- Description of the task -
Which lines of the listing hold the string "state"? Show each of them.
=== Begin Enclosure ===
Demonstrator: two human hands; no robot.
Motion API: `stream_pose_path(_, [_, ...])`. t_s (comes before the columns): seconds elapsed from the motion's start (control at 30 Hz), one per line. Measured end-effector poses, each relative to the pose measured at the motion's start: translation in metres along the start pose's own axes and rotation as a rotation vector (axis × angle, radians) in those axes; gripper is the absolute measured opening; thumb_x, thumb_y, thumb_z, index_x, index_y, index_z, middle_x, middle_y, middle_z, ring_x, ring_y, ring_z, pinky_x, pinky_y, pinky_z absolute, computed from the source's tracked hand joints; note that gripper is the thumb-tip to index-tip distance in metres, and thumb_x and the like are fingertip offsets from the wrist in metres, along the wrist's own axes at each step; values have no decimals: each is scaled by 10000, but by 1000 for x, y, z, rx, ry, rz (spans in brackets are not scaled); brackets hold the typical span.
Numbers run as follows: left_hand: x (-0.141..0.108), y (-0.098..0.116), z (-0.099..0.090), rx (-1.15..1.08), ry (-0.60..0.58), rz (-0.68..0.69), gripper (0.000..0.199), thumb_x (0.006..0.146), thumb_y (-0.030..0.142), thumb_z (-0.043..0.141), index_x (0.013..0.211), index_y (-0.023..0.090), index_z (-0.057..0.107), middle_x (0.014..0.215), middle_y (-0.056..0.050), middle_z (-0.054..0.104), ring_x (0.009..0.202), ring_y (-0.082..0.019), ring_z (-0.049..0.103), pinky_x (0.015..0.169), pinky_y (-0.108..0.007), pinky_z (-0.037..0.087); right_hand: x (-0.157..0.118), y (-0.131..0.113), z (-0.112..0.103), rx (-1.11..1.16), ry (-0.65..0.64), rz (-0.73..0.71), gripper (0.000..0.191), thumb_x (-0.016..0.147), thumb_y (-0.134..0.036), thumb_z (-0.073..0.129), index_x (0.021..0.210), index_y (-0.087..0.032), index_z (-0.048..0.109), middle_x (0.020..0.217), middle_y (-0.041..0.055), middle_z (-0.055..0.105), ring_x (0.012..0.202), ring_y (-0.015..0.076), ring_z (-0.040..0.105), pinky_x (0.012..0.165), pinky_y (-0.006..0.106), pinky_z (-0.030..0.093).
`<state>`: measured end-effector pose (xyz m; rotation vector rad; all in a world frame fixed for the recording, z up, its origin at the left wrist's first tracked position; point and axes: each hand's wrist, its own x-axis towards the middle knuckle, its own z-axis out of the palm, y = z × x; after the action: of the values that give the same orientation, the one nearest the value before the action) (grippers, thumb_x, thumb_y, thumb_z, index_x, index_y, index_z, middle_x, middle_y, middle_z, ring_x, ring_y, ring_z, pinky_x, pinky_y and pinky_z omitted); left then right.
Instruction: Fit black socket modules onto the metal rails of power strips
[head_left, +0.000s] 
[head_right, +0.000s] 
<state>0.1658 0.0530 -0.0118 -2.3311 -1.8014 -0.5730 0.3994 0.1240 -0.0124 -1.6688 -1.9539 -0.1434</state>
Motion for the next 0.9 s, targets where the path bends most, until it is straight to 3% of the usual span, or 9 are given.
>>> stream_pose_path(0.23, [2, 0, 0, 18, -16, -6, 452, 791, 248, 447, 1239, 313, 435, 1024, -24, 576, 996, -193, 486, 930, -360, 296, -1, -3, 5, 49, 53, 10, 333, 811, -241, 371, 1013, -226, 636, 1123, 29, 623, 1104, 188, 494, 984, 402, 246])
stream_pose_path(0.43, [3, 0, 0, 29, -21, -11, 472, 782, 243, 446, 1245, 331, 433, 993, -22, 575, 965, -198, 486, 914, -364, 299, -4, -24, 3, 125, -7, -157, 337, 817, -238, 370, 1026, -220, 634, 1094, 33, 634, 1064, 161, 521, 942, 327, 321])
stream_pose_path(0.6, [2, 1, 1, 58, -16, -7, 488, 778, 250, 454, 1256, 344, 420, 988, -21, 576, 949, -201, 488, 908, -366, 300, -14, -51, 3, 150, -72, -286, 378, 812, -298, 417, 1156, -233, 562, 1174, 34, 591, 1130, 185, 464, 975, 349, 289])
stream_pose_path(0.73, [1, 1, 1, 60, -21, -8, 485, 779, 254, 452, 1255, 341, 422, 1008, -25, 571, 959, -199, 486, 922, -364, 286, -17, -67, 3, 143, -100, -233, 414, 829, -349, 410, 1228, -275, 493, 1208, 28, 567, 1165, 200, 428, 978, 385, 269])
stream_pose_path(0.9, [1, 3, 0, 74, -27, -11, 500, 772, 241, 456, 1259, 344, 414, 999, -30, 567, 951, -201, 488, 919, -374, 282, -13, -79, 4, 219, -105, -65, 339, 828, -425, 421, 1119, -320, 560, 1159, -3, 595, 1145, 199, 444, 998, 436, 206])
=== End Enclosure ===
- Written answer -
`<state>`: measured end-effector pose (xyz m; rotation vector rad; all in a world frame fixed for the recording, z up, its origin at the left wrist's first tracked position; point and axes: each hand's wrist, its own x-axis towards the middle knuckle, its own z-axis out of the palm, y = z × x; after the action: of the values that give the same orientation, the one nearest the value before the action) (grippers, thumb_x, thumb_y, thumb_z, index_x, index_y, index_z, middle_x, middle_y, middle_z, ring_x, ring_y, ring_z, pinky_x, pinky_y and pinky_z omitted); left then right.
<state>0.1658 0.0530 -0.0118 -2.3311 -1.8014 -0.5730 0.3994 0.1240 -0.0124 -1.6688 -1.9539 -0.1434</state>

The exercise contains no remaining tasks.